→ What the exercise asks
Find the string "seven" in the data, and copy out each line that has it.

→ Input
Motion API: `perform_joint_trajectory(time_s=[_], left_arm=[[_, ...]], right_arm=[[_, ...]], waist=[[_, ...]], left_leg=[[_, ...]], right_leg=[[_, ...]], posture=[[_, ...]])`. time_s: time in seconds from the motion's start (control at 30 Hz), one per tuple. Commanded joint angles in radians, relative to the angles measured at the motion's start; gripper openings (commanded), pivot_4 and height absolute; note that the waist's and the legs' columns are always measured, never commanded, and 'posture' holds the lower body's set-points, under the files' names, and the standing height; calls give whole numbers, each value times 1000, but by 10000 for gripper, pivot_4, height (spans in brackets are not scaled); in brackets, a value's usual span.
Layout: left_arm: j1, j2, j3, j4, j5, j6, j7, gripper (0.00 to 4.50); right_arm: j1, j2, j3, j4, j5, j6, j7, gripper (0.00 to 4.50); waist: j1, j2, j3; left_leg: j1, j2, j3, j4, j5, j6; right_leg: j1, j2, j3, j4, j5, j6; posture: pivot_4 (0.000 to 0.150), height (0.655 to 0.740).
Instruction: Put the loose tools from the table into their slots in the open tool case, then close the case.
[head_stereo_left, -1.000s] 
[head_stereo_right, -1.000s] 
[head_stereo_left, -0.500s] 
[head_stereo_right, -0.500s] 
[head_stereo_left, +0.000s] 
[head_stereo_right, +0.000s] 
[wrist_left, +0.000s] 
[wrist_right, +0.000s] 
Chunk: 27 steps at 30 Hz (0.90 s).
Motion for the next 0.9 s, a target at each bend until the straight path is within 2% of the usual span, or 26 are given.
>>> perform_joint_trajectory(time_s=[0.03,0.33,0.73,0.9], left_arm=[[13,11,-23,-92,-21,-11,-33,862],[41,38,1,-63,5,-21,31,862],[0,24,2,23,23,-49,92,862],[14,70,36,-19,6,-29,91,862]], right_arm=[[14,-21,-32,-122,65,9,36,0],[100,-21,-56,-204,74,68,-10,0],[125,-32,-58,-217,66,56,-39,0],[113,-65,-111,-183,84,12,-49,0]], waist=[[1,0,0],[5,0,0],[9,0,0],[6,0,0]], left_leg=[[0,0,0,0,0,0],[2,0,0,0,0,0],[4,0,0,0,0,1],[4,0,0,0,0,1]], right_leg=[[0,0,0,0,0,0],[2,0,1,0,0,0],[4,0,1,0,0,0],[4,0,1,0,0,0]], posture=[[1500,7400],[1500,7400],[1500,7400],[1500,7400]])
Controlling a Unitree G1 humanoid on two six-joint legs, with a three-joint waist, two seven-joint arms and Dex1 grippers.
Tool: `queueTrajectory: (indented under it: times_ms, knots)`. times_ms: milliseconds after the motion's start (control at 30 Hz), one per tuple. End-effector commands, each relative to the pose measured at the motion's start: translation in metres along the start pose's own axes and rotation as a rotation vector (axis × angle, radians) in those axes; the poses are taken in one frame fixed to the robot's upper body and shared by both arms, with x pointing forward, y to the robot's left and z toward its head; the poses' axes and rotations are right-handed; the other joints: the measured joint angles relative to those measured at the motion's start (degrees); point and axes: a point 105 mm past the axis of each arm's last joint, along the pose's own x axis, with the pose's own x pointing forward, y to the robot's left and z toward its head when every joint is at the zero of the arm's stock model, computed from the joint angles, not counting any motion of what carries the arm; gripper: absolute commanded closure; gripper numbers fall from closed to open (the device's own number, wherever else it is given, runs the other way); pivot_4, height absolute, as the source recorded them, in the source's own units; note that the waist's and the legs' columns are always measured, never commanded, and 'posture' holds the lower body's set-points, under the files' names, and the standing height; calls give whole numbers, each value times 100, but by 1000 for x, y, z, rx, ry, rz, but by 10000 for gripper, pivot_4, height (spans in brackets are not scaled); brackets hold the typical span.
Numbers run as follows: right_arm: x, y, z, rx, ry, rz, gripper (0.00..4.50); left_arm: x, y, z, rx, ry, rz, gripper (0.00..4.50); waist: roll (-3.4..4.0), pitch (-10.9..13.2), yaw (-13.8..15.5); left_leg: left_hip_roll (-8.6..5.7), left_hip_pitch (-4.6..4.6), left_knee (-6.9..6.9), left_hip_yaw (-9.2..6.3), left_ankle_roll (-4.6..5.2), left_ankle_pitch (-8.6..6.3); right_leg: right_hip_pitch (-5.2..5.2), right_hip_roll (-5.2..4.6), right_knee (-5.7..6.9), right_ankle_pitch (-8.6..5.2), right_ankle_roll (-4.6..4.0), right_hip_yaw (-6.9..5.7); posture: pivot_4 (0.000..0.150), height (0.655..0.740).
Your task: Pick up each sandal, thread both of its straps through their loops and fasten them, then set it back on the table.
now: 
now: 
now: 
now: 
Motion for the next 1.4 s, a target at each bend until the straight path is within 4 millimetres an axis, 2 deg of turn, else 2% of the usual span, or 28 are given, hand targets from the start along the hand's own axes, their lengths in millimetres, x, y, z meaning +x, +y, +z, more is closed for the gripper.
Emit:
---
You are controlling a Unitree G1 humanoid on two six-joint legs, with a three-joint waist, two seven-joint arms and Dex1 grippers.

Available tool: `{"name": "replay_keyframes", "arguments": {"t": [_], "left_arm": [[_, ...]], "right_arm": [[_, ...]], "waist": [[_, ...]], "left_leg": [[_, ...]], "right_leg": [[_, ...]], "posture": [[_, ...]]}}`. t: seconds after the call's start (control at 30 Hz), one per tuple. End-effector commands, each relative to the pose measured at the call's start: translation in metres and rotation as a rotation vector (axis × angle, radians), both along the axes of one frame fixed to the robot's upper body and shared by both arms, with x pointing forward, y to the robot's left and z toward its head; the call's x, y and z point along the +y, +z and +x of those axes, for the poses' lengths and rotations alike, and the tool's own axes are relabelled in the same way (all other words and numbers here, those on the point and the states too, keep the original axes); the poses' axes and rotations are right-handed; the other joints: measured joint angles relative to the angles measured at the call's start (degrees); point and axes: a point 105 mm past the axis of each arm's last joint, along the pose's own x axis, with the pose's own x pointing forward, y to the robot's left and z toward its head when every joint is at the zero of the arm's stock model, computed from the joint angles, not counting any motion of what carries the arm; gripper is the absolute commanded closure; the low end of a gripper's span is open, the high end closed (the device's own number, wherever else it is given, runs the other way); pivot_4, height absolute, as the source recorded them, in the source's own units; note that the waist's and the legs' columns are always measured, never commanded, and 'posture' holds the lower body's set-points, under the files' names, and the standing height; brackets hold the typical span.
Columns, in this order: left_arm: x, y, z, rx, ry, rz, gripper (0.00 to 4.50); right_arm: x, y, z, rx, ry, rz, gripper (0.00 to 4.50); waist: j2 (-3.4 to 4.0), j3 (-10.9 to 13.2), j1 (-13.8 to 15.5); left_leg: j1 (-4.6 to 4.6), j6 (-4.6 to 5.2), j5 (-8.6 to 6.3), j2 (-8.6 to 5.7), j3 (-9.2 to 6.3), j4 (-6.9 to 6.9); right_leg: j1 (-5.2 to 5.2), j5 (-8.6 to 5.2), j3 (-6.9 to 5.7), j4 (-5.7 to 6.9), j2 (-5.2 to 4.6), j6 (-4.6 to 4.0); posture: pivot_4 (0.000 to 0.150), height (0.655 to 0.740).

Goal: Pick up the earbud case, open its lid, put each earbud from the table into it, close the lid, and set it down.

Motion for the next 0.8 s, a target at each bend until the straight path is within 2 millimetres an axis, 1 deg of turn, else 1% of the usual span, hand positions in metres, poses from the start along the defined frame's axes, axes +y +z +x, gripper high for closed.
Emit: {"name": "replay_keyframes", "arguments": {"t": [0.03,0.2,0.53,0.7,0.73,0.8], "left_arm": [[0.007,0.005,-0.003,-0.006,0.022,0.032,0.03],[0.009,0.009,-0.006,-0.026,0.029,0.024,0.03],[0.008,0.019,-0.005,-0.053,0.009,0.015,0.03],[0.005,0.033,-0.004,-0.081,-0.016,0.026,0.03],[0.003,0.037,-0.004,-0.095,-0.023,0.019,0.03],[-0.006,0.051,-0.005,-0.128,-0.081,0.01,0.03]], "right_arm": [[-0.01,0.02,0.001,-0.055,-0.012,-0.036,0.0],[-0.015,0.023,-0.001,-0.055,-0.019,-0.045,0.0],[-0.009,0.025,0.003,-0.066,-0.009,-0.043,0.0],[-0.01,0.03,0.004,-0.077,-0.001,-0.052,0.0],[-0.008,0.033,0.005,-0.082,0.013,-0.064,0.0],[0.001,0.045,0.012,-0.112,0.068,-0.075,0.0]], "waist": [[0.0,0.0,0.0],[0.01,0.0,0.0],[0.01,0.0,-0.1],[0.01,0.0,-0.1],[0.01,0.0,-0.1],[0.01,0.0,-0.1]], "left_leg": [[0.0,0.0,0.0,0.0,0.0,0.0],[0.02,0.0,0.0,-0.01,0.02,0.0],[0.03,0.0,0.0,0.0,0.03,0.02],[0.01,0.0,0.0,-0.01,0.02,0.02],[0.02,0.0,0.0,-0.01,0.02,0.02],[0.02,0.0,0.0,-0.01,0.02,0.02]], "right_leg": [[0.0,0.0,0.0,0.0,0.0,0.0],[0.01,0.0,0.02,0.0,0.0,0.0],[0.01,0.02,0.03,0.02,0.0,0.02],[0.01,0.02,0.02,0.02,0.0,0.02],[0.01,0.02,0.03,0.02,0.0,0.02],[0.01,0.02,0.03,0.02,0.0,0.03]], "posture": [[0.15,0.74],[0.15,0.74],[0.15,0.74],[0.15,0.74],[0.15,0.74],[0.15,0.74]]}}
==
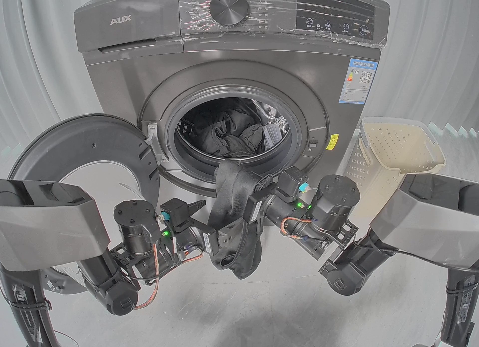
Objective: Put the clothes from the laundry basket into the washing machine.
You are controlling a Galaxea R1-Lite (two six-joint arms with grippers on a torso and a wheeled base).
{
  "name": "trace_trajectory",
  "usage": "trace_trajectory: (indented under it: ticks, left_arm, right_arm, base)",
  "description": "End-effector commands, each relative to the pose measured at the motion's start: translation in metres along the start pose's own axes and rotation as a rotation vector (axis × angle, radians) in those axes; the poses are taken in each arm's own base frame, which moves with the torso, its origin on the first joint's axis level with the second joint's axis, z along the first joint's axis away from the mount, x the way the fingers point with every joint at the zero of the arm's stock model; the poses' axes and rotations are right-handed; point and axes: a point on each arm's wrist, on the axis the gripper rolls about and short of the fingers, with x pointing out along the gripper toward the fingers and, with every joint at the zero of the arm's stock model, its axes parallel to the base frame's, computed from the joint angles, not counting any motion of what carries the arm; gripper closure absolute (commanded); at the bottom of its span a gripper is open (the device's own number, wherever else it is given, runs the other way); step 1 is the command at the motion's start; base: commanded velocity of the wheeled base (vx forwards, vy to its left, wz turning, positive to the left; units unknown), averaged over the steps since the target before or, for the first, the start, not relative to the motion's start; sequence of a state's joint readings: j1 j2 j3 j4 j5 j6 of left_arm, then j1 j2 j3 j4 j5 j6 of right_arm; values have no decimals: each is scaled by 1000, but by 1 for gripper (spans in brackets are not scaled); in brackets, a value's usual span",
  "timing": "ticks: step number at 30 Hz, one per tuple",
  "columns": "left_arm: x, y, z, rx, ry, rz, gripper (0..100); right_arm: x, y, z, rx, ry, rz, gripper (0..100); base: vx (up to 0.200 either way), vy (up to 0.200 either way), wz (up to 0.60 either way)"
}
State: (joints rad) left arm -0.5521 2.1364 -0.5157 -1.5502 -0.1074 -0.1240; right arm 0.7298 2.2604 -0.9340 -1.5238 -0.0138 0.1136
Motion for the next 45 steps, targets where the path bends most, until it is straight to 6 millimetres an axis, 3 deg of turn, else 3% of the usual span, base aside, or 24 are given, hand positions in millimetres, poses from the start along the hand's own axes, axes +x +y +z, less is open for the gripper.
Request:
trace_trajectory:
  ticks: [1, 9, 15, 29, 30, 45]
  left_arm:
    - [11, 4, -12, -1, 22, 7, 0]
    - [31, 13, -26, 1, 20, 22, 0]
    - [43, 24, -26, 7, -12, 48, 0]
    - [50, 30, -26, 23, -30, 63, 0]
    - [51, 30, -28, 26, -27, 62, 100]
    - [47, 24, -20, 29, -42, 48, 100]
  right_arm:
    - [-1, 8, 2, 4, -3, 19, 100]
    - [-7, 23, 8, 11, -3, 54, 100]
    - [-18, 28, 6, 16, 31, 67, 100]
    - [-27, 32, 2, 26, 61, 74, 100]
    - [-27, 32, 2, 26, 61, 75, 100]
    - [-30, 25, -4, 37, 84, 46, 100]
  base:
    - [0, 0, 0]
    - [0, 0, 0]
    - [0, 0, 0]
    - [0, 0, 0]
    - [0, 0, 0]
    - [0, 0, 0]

→ Output below
Controlling a Unitree G1 humanoid on two six-joint legs, with a three-joint waist, two seven-joint arms and Dex1 grippers.
You are controlling a Unitree G1 humanoid on two six-joint legs, with a three-joint waist, two seven-joint arms and Dex1 grippers.

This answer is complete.